Hace unos días, en contra de mis convicciones más férreas, me sorprendí cambiando de canal en medio de un anuncio importante del gobierno. En aquella ocasión preferí reírme de las miserias y de la feroz crítica a la sociedad estadounidense de la que hace gala Los Simpson antes que prestar atención a las palabras de Fernando Simón. Una mezcla de hastío e impotencia provocaron que una servidora, ferviente defensora de la información por encima de todo, optase por dar rienda suelta a mis carcajadas al compás de la irresponsabilidad de Homer, la inteligencia de Lisa o las gamberradas de Bart.

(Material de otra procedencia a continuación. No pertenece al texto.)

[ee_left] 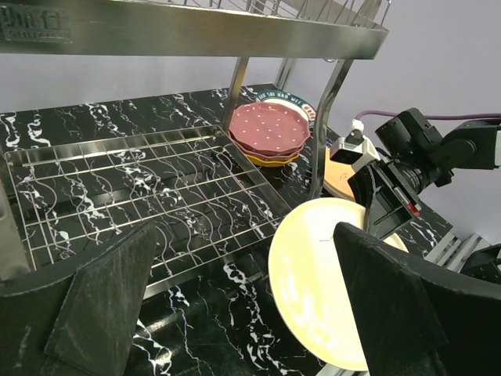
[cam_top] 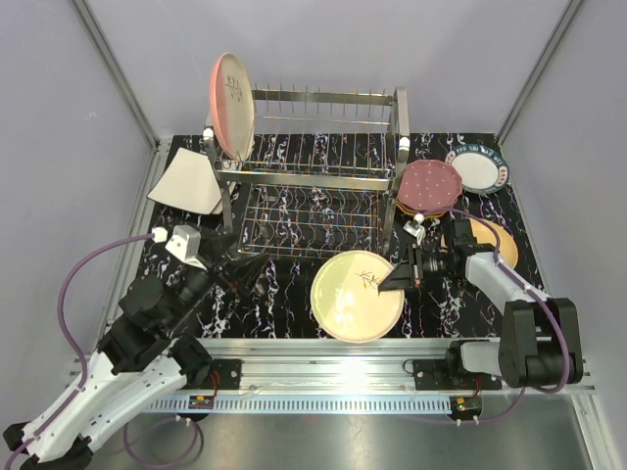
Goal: Unload the plates from the dish rack
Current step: Place the plate on the table
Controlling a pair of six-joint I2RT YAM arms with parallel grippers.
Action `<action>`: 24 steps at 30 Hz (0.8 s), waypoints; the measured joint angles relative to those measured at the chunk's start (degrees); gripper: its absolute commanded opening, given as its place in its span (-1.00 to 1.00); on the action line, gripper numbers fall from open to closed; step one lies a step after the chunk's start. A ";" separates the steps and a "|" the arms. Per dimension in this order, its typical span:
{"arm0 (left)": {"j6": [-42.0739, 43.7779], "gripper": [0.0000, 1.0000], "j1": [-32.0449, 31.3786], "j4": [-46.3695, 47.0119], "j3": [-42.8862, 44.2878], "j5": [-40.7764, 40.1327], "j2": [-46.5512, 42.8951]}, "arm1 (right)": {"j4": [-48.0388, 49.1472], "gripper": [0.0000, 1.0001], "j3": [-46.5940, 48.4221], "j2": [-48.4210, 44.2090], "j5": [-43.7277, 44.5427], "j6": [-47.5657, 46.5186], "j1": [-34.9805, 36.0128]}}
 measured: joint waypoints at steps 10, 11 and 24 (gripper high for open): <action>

En tiempos de crisis depositamos gran parte de nuestras esperanzas y pasiones en lo cinematográfico, como si los héroes de la gran pantalla pudiesen cobrar vida, sentarse a nuestro lado e inundarnos de la fuerza que necesitamos para seguir adelante, para no decaer, para sobrevivir un día más entre las cuarto paredes del salón.
Y por si fuera poco, internet nos empuja a hacer mil y un actividades cuando, en realidad, lo que deberíamos hacer es reclamar un momento para nosotros en medio de tanta hiperactividad. No hacer nada también es lícito y necesario, aunque éste sirva para pensar en nosotros mismos y abstraerse de todo agobio.
Y todo eso lo digo yo, que ya llevo cuatro libros leídos, una película visionada, dos series finalizadas – las dos muy recomendables por cierto – y que practico ejercicio prácticamente todos los días a través de una plataforma digital.
Incoherencias del encierro, pero también del siglo XXI.